When he first made his debut in the National Hockey League with the Nashville Predators on October 9, 2003, Jordin Tootoo not only made history as the first Inuk to play in the NHL. He also beat all odds to make the opening night roster for the 2003-04 Nashville Predators.
Across the great Country of Canada, many First Nation, Metis, and Inuit people were celebrating the rise to stardom for the 5’9”, 199 lb right winger as Canada’s Pride and Joy.
Many colleagues who are established sports scribes wrote that Tootoo won’t last the full season and seriously get hurt due to his size. But lo and behold, Jordin Tootoo played 13 seasons in the NHL and on Friday, October 19, 2018, he called it a career.

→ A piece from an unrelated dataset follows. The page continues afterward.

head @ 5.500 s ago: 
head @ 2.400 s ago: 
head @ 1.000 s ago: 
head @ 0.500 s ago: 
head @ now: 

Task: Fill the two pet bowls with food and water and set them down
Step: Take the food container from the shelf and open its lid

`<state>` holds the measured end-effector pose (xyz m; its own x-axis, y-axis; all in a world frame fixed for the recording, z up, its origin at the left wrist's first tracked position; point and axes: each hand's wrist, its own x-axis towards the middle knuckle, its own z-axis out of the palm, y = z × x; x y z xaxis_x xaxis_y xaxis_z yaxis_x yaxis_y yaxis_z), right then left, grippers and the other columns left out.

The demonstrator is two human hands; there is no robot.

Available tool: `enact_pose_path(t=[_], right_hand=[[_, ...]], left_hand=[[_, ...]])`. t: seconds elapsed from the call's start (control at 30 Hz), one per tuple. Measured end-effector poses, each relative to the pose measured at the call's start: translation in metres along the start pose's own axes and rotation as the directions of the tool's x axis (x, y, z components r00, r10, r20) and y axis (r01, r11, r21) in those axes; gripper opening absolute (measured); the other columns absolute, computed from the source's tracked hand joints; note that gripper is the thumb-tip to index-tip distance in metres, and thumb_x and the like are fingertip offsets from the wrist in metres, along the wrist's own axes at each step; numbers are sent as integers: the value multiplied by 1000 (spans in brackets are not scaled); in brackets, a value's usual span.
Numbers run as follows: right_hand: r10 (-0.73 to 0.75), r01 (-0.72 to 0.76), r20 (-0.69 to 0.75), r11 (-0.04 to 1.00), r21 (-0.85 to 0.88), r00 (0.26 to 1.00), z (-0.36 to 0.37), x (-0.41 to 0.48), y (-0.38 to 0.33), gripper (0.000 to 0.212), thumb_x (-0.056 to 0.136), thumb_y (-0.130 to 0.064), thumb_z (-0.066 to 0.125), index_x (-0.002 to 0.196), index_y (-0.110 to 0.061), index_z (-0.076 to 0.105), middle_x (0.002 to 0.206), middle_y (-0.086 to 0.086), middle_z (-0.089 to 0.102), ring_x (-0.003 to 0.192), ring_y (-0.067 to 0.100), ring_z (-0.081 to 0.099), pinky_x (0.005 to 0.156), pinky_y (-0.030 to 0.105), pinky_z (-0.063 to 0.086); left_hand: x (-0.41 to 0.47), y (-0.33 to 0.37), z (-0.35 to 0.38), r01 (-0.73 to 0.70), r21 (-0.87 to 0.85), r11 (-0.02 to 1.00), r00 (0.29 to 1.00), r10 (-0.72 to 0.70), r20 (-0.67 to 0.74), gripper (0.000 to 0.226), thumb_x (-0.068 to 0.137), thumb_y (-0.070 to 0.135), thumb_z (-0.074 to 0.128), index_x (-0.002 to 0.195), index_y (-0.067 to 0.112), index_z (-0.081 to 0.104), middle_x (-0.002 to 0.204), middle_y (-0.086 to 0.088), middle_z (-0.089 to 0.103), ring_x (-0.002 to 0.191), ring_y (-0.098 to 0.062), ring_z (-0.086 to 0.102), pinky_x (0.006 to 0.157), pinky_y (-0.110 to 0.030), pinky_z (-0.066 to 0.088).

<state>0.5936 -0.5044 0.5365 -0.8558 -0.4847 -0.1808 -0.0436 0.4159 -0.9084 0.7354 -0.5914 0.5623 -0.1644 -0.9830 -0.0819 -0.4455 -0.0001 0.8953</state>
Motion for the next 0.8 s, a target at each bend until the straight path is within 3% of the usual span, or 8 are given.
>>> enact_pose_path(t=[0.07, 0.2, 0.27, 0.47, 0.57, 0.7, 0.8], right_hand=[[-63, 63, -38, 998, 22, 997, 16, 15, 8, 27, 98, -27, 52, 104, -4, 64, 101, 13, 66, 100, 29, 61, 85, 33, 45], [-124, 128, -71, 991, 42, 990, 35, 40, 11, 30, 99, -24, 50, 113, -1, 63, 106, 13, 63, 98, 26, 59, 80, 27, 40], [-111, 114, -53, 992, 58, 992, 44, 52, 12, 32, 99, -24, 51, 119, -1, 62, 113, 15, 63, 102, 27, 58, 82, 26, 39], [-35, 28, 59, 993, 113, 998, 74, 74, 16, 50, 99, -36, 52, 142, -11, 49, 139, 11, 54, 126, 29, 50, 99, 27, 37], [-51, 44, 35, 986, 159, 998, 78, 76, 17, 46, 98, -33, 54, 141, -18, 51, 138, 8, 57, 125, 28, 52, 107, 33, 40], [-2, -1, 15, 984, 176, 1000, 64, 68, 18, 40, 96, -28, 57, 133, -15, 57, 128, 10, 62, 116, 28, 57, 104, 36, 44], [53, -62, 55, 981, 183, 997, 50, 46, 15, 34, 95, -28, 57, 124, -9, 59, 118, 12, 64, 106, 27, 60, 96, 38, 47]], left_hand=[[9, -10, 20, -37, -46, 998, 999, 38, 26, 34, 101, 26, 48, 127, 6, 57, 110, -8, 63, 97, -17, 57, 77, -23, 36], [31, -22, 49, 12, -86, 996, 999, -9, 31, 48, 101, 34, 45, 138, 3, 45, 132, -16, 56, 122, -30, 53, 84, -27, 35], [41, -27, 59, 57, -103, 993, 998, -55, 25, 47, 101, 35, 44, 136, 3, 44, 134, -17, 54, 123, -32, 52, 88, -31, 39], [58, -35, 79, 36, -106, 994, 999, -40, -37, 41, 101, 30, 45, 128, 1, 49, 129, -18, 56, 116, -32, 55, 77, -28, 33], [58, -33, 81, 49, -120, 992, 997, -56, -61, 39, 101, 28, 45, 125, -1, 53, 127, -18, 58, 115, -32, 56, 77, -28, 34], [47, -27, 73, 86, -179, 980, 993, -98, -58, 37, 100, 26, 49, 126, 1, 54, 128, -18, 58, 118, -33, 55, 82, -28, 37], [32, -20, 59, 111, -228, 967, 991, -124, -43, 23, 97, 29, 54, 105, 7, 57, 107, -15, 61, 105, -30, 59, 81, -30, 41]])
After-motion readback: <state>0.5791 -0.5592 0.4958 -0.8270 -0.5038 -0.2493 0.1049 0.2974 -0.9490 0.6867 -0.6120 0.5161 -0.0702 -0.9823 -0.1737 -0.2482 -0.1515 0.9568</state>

Tootoo made history when he was drafted 98th overall by Nashville in 2001. He played most of his career with the Predators and also spent time with Detroit, New Jersey and Chicago. Tootoo last played in the 2016-17 season, when he had two goals and an assist in 50 games with the Blackhawks.
The 35-year-old Tootoo finished with 65 goals, 96 assists and 1,010 penalty minutes over 723 NHL regular-season games and three goals, seven assists and 65 penalty minutes over 42 post-season games.
Toots, as he is known to his teammates, announced his retirement in Brandon, Man., where he became a star with the Western Hockey League’s Wheat Kings.
“When I came to Brandon in 1999, I didn’t think of myself as an Indigenous role model. I was just a hockey player that would fight with everything I had to make the NHL,” Tootoo said. “This community embraced me and looked beyond my background and just judged me for how I played the game. And it’s pretty special and symbolic to come full circle and be back here to announce that I have retired from the NHL.”
Tootoo scored 93 goals, 209 points and accumulated 874 minutes in penalties in 220 career games with the Wheat Kings. He ranked third on the club’s career list for penalty minutes and 11th in scoring among right wingers.
“I look back and I reflect on my hockey career and the opportunities it’s given me away from the game,” Tootoo said. “Personally I didn’t think it would go this far, but I am grateful for everything that’s put in front of me. It’s been a tremendous ride.”
"It's difficult to describe the emotions I feel as I look back," said the right wing who played in 723 NHL games between Nashville, New Jersey, Detroit and Chicago. "I'll sum it up in one word: gratitude. The camaraderie with the players and the connection with the fans is is one thing you need to experience to believe. It has enriched my life beyond words."
"I'm retiring with no regrets," said Tootoo, who hails from Rankin Inlet of the Nunavut Territory that has a population under 3,000. "It's been a great run and now it's time for me to move on to the next chapter of my life.
"I know I will always remain close to my native roots and will continue to work to enhance life for native children who are suffering . . . I want to work with communities to create awareness around mental health and to support suicide prevention initiatives."
In 2011 he started the Team Tootoo Fund to assist nonprofits addressing suicide awareness and prevention, and supporting at-risk youth — topics that hit close to home. Tootoo lost his older brother Terence to suicide in 2002 following an arrest on drunken driving charges.
"His final words to me were, 'Jor, go all the way. Take care of the family. You are the man,'" he said at the press conference announcing his retirement. "I can only hope that I lived up to your expectations, bro."
Tootoo credited the city of Nashville, where he spent the first eight years of his career, with helping him get through the grieving process. He also thanked Predators general manager David Poile and former Nashville coach Barry Trotz for helping him realize that he needed help with his alcoholism, and Red Wings general manager Ken Holland, who believed in him during his recovery.
Tootoo, who became emotional during his speech, credits everything to hockey.
"I will leave this game at peace with myself, with the love of my family and with the memories that will last a lifetime. I owe my life to this game," he said.